正好青铜跌下来撞折了一枝盼木,翡翠就地取材,便去削了这根盼木的小枝,坐在一边看青铜手搓法器。
器仙的百宝囊跟她的十分不同。
青铜一会儿拿出剞屈削锯各种工具,一会儿拿出砂纸、鱼胶、颜料粉、水晶玻璃片各色细碎,上色打磨之后,最后拿出一块净澈绝艳的赤璇嵌进去作为法器的驱动内核。
“手!”
翡翠伸出手。
青铜一刀下去,便在她食指尖上划了道口子,伸出刚刚做好的水镜去接,一滴血滴在刚刚镶好的水晶镜片上,起了道淡薄的雾气,一丝丝被镜片全部吸收进去了。
“这就是认主了。只等再养一阵子,熟悉了你的气息因缘——只可惜我不能看见你的情郎是个什么模样。”
“等养好了我们一起看呵。”
“那时候典礼结束,我们就不在一起了呵。
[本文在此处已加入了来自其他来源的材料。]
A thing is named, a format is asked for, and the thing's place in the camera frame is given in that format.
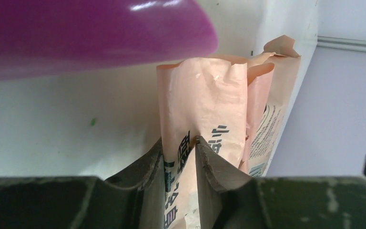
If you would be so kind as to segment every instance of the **purple plastic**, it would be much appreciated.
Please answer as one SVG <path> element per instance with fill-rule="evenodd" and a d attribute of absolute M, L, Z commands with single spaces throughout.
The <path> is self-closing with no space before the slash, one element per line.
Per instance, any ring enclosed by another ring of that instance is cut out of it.
<path fill-rule="evenodd" d="M 194 0 L 0 0 L 0 80 L 205 56 Z"/>

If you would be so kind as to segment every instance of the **metal jaw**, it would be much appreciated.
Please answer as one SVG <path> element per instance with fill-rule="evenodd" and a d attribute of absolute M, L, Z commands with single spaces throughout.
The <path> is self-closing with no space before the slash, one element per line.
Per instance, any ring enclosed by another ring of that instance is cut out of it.
<path fill-rule="evenodd" d="M 202 229 L 366 229 L 365 178 L 251 178 L 196 141 Z"/>
<path fill-rule="evenodd" d="M 0 178 L 0 229 L 160 229 L 162 142 L 116 175 Z"/>
<path fill-rule="evenodd" d="M 363 177 L 252 178 L 201 136 L 195 156 L 202 229 L 366 229 Z M 105 181 L 0 178 L 0 229 L 162 229 L 163 170 L 159 140 Z"/>

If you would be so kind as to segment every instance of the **kraft paper bag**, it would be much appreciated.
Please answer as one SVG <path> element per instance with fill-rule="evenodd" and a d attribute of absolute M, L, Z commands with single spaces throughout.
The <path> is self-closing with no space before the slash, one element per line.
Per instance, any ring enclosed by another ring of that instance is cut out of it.
<path fill-rule="evenodd" d="M 244 173 L 249 172 L 248 158 L 250 155 L 250 148 L 266 107 L 275 68 L 274 66 L 273 63 L 263 63 L 248 69 L 246 141 L 242 160 L 239 165 L 239 169 Z"/>
<path fill-rule="evenodd" d="M 275 67 L 265 111 L 248 157 L 248 174 L 253 177 L 261 176 L 266 169 L 294 88 L 301 62 L 301 56 L 293 49 L 294 42 L 283 35 L 264 46 L 262 55 L 274 54 L 264 63 L 273 63 Z"/>
<path fill-rule="evenodd" d="M 165 229 L 199 228 L 194 137 L 238 167 L 246 135 L 247 62 L 191 58 L 157 67 L 165 163 Z"/>

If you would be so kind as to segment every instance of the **green speck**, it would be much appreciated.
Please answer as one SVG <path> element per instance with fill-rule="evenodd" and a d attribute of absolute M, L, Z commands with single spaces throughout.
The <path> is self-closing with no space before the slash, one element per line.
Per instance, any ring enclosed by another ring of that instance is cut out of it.
<path fill-rule="evenodd" d="M 96 125 L 96 120 L 97 120 L 97 118 L 93 118 L 93 119 L 91 120 L 91 126 Z"/>

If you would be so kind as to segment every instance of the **white wall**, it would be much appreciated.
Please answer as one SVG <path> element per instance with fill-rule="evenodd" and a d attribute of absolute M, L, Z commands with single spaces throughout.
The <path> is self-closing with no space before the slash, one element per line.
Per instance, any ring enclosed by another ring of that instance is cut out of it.
<path fill-rule="evenodd" d="M 317 48 L 267 175 L 358 175 L 365 155 L 366 54 Z"/>
<path fill-rule="evenodd" d="M 107 178 L 132 163 L 160 137 L 154 68 L 0 82 L 0 176 Z"/>
<path fill-rule="evenodd" d="M 319 36 L 366 41 L 366 0 L 319 0 Z"/>

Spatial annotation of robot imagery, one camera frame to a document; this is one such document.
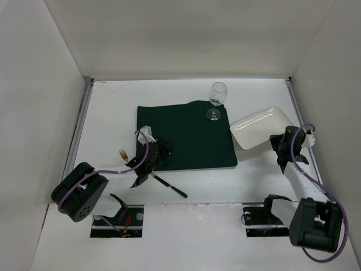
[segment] white plate
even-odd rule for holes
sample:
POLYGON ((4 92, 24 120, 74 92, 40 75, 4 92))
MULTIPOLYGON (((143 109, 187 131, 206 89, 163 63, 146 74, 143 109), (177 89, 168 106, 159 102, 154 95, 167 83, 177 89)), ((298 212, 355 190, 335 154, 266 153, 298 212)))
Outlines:
POLYGON ((231 125, 231 132, 243 150, 249 150, 270 140, 273 134, 283 134, 292 125, 281 109, 267 108, 231 125))

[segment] wine glass
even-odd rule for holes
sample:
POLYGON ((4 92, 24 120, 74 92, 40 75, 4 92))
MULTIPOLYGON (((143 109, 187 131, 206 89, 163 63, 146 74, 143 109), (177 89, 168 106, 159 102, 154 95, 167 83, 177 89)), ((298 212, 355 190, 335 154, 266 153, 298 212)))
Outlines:
POLYGON ((214 105, 214 108, 207 111, 207 117, 210 120, 218 120, 221 117, 220 111, 215 109, 215 107, 223 104, 226 100, 226 96, 227 86, 222 82, 214 83, 209 92, 209 101, 214 105))

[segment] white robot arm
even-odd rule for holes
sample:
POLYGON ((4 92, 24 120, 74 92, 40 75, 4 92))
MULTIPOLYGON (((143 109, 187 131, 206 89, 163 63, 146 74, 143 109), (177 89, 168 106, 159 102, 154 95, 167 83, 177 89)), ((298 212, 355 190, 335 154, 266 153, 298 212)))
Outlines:
POLYGON ((276 216, 287 226, 292 245, 335 252, 340 238, 342 212, 304 175, 311 174, 310 167, 300 152, 302 147, 311 147, 315 143, 310 131, 298 133, 293 146, 294 157, 303 172, 294 164, 290 148, 297 130, 295 126, 288 126, 284 134, 272 135, 270 141, 278 156, 277 163, 290 181, 298 203, 283 196, 269 195, 263 207, 265 216, 276 216))

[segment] red wire
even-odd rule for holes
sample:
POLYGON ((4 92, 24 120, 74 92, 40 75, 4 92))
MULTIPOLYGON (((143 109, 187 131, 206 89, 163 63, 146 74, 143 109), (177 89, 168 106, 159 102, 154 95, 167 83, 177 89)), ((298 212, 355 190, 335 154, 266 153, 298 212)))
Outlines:
POLYGON ((121 237, 123 237, 124 233, 126 232, 126 228, 129 226, 130 221, 131 221, 130 215, 128 215, 127 218, 126 218, 124 229, 123 229, 123 231, 122 231, 122 233, 120 235, 121 237))
POLYGON ((277 225, 274 228, 272 228, 271 230, 277 229, 278 225, 280 225, 280 221, 277 221, 277 225))

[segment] glass base
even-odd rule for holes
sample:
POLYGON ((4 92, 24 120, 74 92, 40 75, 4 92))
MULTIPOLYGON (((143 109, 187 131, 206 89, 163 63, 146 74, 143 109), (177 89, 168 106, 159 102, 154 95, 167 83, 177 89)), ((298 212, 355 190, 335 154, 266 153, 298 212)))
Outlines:
POLYGON ((210 120, 219 120, 221 118, 221 113, 218 111, 218 109, 211 108, 207 111, 207 118, 210 120))

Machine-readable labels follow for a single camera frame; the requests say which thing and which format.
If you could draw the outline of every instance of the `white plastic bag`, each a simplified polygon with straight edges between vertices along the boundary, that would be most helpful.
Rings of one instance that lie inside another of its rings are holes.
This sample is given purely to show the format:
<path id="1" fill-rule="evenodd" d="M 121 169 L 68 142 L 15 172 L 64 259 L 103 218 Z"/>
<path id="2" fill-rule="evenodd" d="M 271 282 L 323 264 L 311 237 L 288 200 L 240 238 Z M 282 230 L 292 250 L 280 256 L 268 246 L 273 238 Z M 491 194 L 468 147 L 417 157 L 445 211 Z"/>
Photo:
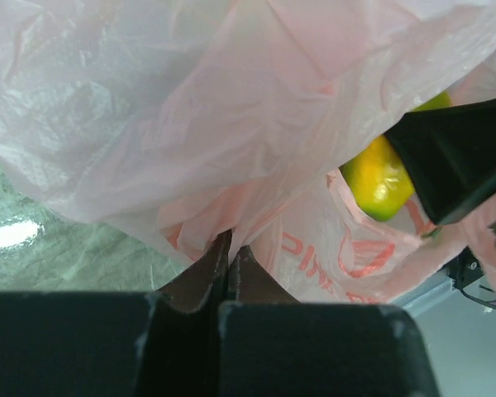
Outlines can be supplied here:
<path id="1" fill-rule="evenodd" d="M 495 49 L 496 0 L 2 0 L 0 164 L 67 218 L 179 261 L 233 229 L 231 255 L 253 242 L 299 297 L 391 299 L 462 240 L 410 271 L 422 242 L 364 227 L 327 181 Z M 315 247 L 319 282 L 284 236 Z M 378 249 L 375 277 L 353 277 Z"/>

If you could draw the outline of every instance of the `green marble floor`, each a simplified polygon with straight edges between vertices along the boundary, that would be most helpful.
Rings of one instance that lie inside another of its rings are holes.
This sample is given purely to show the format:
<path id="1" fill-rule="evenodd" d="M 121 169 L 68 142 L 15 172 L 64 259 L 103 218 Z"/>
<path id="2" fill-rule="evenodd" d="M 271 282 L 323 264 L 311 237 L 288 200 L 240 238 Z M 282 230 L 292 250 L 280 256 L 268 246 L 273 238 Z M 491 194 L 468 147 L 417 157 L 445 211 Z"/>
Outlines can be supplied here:
<path id="1" fill-rule="evenodd" d="M 0 290 L 151 290 L 182 269 L 113 227 L 59 219 L 0 170 Z"/>

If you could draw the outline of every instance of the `floor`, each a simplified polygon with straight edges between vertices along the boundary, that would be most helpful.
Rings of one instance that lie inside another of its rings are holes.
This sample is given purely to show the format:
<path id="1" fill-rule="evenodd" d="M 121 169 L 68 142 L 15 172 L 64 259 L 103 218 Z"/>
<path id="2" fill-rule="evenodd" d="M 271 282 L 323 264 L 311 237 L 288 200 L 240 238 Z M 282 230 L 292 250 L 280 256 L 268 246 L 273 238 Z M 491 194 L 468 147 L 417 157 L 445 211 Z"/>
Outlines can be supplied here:
<path id="1" fill-rule="evenodd" d="M 0 170 L 0 290 L 152 290 L 182 269 L 113 227 L 59 219 Z"/>
<path id="2" fill-rule="evenodd" d="M 477 282 L 469 289 L 477 296 Z M 455 292 L 416 321 L 441 395 L 496 396 L 496 311 Z"/>

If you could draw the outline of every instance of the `pink plastic bag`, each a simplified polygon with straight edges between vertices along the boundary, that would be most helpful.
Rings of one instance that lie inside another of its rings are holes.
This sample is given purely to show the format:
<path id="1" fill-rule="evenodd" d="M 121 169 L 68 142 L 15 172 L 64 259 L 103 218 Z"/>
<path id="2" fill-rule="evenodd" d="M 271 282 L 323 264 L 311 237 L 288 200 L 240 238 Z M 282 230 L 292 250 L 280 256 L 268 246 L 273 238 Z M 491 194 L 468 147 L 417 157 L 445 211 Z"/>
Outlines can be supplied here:
<path id="1" fill-rule="evenodd" d="M 0 164 L 184 263 L 233 229 L 302 299 L 384 301 L 465 241 L 333 170 L 495 49 L 496 0 L 2 0 Z"/>

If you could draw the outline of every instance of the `green-yellow fruit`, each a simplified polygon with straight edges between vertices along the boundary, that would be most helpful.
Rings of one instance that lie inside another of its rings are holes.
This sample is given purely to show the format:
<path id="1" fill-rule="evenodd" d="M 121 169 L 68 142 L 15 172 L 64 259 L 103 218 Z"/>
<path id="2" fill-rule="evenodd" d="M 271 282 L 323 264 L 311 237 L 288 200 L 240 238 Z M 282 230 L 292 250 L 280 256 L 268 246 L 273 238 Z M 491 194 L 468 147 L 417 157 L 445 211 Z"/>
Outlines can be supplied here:
<path id="1" fill-rule="evenodd" d="M 413 111 L 446 108 L 447 93 L 440 93 Z M 358 206 L 373 219 L 389 220 L 408 201 L 414 189 L 408 173 L 385 136 L 374 139 L 357 157 L 341 167 Z"/>

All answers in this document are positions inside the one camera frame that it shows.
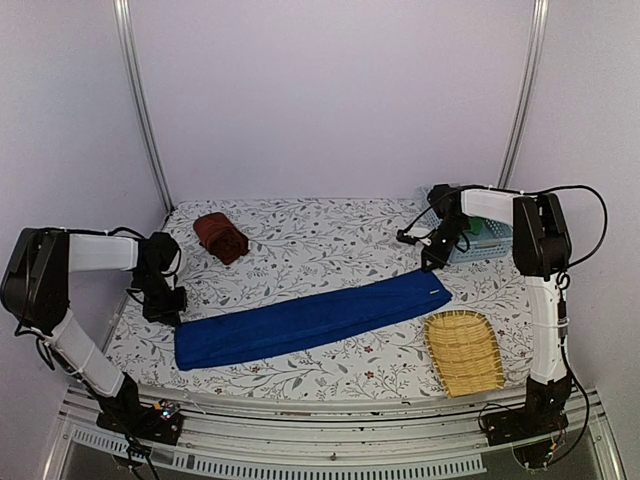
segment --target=metal pole
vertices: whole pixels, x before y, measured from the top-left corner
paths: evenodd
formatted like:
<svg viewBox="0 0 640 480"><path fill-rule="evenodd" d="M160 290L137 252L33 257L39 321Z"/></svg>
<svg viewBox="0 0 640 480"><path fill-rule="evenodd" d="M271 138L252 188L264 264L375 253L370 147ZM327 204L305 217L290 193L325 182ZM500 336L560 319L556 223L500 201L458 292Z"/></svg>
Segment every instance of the metal pole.
<svg viewBox="0 0 640 480"><path fill-rule="evenodd" d="M116 10L118 33L120 35L120 45L122 46L122 55L127 68L129 83L131 84L133 100L136 106L136 113L138 116L138 122L140 123L145 149L147 150L149 165L151 166L151 171L153 173L153 178L155 180L162 205L164 206L166 213L170 213L174 209L174 204L171 198L171 193L169 192L169 185L164 173L164 168L160 162L158 147L151 127L151 118L149 116L147 102L142 88L140 66L138 64L138 57L136 55L135 43L133 40L129 1L114 0L114 5Z"/></svg>
<svg viewBox="0 0 640 480"><path fill-rule="evenodd" d="M547 11L549 8L548 0L536 0L533 9L533 19L531 22L531 32L529 34L529 50L527 52L527 61L520 88L520 97L518 98L518 108L516 116L511 128L511 135L507 145L502 170L498 179L498 187L505 188L509 185L513 170L516 165L520 144L522 142L522 134L524 132L527 112L531 102L531 95L535 85L538 73L538 64L542 55L542 44L544 42L544 31L547 23Z"/></svg>

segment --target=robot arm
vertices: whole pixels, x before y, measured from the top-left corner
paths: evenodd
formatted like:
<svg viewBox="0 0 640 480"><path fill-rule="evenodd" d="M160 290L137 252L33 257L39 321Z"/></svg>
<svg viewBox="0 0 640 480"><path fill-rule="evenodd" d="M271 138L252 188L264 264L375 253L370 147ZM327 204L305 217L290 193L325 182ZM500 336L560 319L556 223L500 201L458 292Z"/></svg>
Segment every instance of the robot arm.
<svg viewBox="0 0 640 480"><path fill-rule="evenodd" d="M398 231L398 240L424 243L422 270L446 265L469 217L513 227L513 258L529 290L533 329L533 364L527 379L525 406L519 411L483 417L491 445L557 431L566 426L563 413L571 378L562 358L568 318L561 285L569 265L571 241L556 195L518 195L482 187L438 185L428 197L441 223L428 232Z"/></svg>
<svg viewBox="0 0 640 480"><path fill-rule="evenodd" d="M136 383L118 370L87 336L69 308L68 276L91 270L131 271L132 292L143 295L143 316L180 324L184 287L175 279L181 261L177 243L166 233L149 239L58 228L22 231L0 286L0 300L35 334L67 372L100 403L98 425L140 438L175 443L181 418L167 409L144 407ZM159 418L170 422L157 422Z"/></svg>

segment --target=wicker tray
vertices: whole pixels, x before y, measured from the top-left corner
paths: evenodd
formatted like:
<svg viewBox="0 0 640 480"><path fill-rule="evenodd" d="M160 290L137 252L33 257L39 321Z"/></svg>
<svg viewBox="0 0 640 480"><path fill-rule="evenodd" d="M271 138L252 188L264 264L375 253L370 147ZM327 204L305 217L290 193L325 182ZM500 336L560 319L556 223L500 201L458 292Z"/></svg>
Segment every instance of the wicker tray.
<svg viewBox="0 0 640 480"><path fill-rule="evenodd" d="M424 331L449 397L504 387L498 342L484 315L466 310L440 312L427 319Z"/></svg>

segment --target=metal rail
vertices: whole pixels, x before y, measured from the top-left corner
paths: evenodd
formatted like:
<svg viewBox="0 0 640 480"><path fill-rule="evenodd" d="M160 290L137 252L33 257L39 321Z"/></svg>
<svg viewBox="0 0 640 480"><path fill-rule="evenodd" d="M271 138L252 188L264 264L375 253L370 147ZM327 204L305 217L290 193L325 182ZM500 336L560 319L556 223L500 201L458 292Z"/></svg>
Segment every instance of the metal rail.
<svg viewBox="0 0 640 480"><path fill-rule="evenodd" d="M522 143L522 135L527 120L527 113L531 103L531 96L538 73L538 65L542 56L542 44L544 43L544 32L547 24L547 11L549 9L548 0L535 0L533 9L533 19L531 21L531 32L529 34L529 49L527 51L527 60L522 78L522 86L520 87L520 96L518 98L518 107L516 116L513 120L509 143L502 163L502 170L498 179L498 187L505 188L509 186L513 170L516 165L520 144Z"/></svg>
<svg viewBox="0 0 640 480"><path fill-rule="evenodd" d="M522 402L519 395L502 393L506 394L500 401L503 405L515 406ZM592 391L589 397L592 419L603 418L604 411L597 394ZM395 407L389 404L386 411L374 410L380 406L377 402L353 406L348 402L329 402L332 412L327 410L317 417L290 415L291 405L286 402L277 412L277 409L261 411L257 406L232 408L225 405L226 402L219 403L211 398L197 407L183 403L185 423L178 446L155 444L154 449L166 450L167 455L182 452L295 470L296 466L308 465L328 468L414 465L420 461L443 462L510 448L509 445L488 446L477 423L485 404L480 398L474 398L475 403L469 403L467 398L467 403L453 406L447 406L450 399L411 406L398 402ZM142 399L152 401L144 394ZM574 392L565 410L569 430L579 429L585 412L579 392ZM97 402L82 389L72 387L61 415L74 424L100 432L95 427L98 411Z"/></svg>
<svg viewBox="0 0 640 480"><path fill-rule="evenodd" d="M138 64L138 56L136 54L136 46L133 39L133 28L131 25L131 13L129 11L128 0L114 0L116 23L118 24L118 34L120 35L120 45L122 46L122 55L127 68L127 75L133 94L133 100L136 107L136 113L144 146L147 151L149 165L153 173L153 178L158 189L158 194L166 213L173 211L174 203L169 191L169 184L160 161L158 147L153 135L151 126L151 117L147 108L144 90L142 88L142 79L140 77L140 66Z"/></svg>

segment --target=blue plastic basket
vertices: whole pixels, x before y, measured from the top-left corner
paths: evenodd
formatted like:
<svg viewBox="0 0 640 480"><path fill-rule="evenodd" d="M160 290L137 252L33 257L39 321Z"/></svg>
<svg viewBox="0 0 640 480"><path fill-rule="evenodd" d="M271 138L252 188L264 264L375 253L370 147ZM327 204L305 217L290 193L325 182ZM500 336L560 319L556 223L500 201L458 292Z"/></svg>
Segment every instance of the blue plastic basket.
<svg viewBox="0 0 640 480"><path fill-rule="evenodd" d="M420 188L424 208L429 206L427 195L431 191L432 186L424 186ZM451 263L473 262L478 260L486 260L488 258L504 257L511 252L513 243L513 230L509 225L495 222L493 220L483 219L482 230L478 235L466 232L469 239L469 249L465 251L467 242L460 239L458 247L454 248L449 257ZM428 228L435 229L440 225L440 219L433 210L429 210L418 222Z"/></svg>

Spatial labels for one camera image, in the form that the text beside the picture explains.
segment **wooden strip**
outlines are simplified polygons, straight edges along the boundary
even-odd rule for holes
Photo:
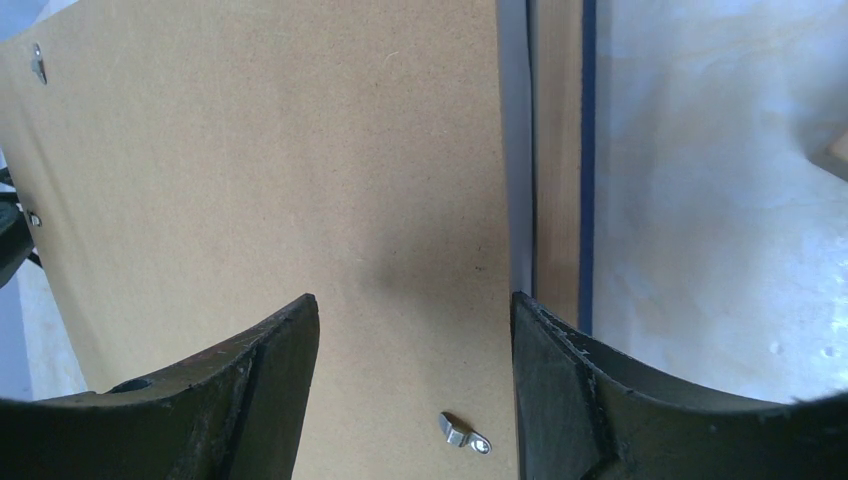
[[[311,292],[296,478],[516,478],[495,2],[81,0],[0,102],[91,388]]]
[[[583,0],[535,11],[536,297],[577,326]]]

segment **metal fastener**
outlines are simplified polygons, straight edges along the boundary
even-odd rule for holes
[[[33,212],[27,212],[27,216],[29,217],[30,225],[32,225],[33,227],[40,227],[41,226],[41,217],[39,217],[38,215],[36,215]]]
[[[47,85],[47,74],[44,72],[44,58],[41,56],[41,47],[38,44],[32,46],[32,71],[35,72],[41,83]]]
[[[448,412],[442,412],[439,415],[439,426],[442,428],[442,433],[445,434],[448,443],[455,447],[462,448],[468,445],[472,450],[483,455],[492,451],[492,444],[486,440],[486,437],[475,432],[467,424]]]

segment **wooden panel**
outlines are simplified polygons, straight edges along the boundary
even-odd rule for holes
[[[536,298],[577,326],[583,0],[535,12]]]
[[[89,386],[308,291],[296,478],[515,478],[495,19],[83,0],[3,45],[0,142]],[[493,453],[447,445],[442,410]]]
”
——翡翠竟没想眼下这样的繁华盛景那还有个结束的时候!
她一时怔怔地说不出话来。
同时又十分清晰地觉察到,这突如其来的情绪与一刻钟之前她对大道运行的乐观理解并不合拍。
虽说天可以崩,地可以裂。
她们也完全可以化为齑粉、析为阴阳,重归于大道。
可眼下、眼下、眼下……
——怎怎怎么可以就这样结束了呢?
翡翠有些不知所措地转过头去。
只见星月之下,澄碧湖上点点灯火,隐隐弦歌,都是跟她们一样初到昆仑虚的群山弟子看不厌这个光怪陆离、瑰诡奇丽的神仙之境,正浸在雄山丽水间作长夜饮,作秉烛游。
呜——呼——
依稀隐约的弦歌声中混进了沉闷而遥远的风声。
翡翠无意识地听了好久。
只听那风声节律均匀,有时候就连变调也是均匀有致的:
呜——呼——噜——
呜——呼——噜——
那是雄踞山巅数万年的镇山神兽开明,也熬不过如今这群初出巢穴的龙驹虎豹,斗转星移云垂月落中,不觉得倦意翻滚而瞌睡如潮了。